If this year's mild winter and sunny start to spring fooled anyone into thinking summer was just around the corner, a nasty surprise is in store.
Although the worst of the weather should stay away long enough for voters to get to the polling booths today, a deepening low-pressure system is bearing down on the country from the western Tasman Sea, forecast to bring a sharp southerly change with plummeting temperatures, rain and even snow in the lower South Island.
"It's going to be a shock for the lower south because they've been getting temperatures in the 20s," said MetService forecaster Janet Syme.
"Everyone is going to wonder where their lovely spring weather has gone."
The low is expected to hit the North Island tomorrow. Rain will spread onto the northwest of the North Island tonight and could become heavy tomorrow.
In the South Island, the forecast is for mainly showers tomorrow, but it will be much colder.
By Monday, wintry southerlies and showers will spread over southern and central parts of the country, with snow to low levels. Showers are forecast in the north and west from about Taranaki northwards.
The gloomy forecast comes after New Zealand's sixth-warmest winter and a record-breaking warm and dry August, with the first two weeks of September continuing the trend.
September temperatures had been 1C to 3C above normal for the time of year, said National Institute of Water and Atmospheric Research scientist Georgina Griffiths.

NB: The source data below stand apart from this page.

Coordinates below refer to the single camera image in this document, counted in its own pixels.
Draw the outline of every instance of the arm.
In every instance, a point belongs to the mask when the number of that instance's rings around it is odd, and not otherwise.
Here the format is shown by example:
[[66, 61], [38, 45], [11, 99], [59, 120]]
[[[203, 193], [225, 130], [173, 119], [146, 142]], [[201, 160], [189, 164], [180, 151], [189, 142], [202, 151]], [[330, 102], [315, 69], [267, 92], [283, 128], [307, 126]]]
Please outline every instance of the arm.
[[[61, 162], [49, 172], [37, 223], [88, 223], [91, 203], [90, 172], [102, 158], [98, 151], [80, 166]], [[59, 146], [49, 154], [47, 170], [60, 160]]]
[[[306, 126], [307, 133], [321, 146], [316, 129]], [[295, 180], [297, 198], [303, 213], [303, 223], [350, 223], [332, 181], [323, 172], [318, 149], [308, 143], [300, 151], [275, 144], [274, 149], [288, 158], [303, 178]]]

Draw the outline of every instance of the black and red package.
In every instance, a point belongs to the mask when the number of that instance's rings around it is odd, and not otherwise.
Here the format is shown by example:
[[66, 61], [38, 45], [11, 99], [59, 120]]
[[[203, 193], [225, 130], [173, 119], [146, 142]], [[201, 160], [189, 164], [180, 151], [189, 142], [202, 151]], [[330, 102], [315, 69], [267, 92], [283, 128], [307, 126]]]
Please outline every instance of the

The settled, warm beginning to spring followed a winter when the average temperature was 9.1C, 0.7C warmer than normal and 0.1C shy of the most recent warmest winters, in 1984 and 2000.

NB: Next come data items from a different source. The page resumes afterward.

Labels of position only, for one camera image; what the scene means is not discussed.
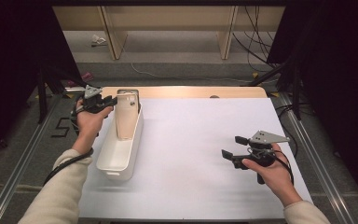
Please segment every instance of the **white container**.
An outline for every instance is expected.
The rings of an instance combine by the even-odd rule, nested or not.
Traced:
[[[128,180],[132,177],[143,127],[144,116],[141,107],[133,138],[131,140],[119,140],[114,114],[112,125],[106,134],[103,148],[97,160],[97,168],[103,171],[107,178]]]

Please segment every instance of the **hand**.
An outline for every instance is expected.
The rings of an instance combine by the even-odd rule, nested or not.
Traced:
[[[81,106],[83,101],[79,100],[76,107]],[[108,106],[97,114],[92,114],[87,111],[82,111],[77,114],[77,126],[79,129],[79,136],[77,137],[72,149],[78,151],[80,154],[85,154],[90,151],[94,143],[97,133],[103,126],[103,119],[112,112],[113,107]]]
[[[275,153],[276,157],[287,164],[288,161],[283,156],[279,145],[273,143],[272,149],[280,151]],[[256,162],[248,159],[244,159],[242,163],[263,177],[266,185],[281,200],[283,206],[302,201],[292,184],[289,172],[278,161],[275,161],[269,167],[260,166]]]

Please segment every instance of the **white tabletop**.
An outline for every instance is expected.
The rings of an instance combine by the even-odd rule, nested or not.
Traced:
[[[280,201],[256,173],[234,169],[221,149],[247,154],[234,136],[284,135],[268,98],[141,99],[144,129],[133,176],[109,180],[96,161],[112,122],[94,143],[94,162],[80,200],[80,217],[127,220],[255,220],[283,218]],[[311,202],[287,143],[295,187]]]

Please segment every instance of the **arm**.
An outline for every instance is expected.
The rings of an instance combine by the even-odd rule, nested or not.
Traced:
[[[278,144],[272,144],[276,156],[288,162]],[[277,161],[269,167],[263,167],[254,161],[244,159],[242,163],[249,169],[259,173],[266,185],[279,198],[284,206],[284,217],[288,223],[329,223],[324,214],[313,204],[303,201],[292,185],[287,170]]]
[[[77,115],[79,136],[72,149],[66,150],[57,159],[54,168],[90,151],[103,119],[113,110],[112,106],[98,114],[81,112]],[[92,159],[75,162],[53,176],[36,195],[19,223],[77,223],[78,202],[83,184],[86,181],[87,169]]]

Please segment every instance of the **white sleeve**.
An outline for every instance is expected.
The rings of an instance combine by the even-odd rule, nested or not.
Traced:
[[[292,203],[284,208],[283,213],[288,224],[330,223],[321,210],[307,201]]]
[[[64,151],[54,168],[79,155],[73,149]],[[77,223],[78,203],[91,162],[88,157],[60,170],[36,195],[19,223]]]

Last month, the national average temperature of 9.8C was 1.1C above normal. It was the fourth-highest average temperature for August since reliable records began in the mid-1860s.
Sunshine hours were also well above average throughout the North Island last month, especially in the west between Auckland and Wellington, and in coastal Otago, where many centres (including Auckland, Hamilton, Tauranga, Taumarunui, Gisborne, New Plymouth, Stratford, and Palmerston North) had record high totals.
Rainfall was below average in all main centres with Christchurch getting around a third of normal.
Two all-time August temperature records were broken, when Hanmer and Amberley near Christchurch had 25.1C and 25.4C respectively.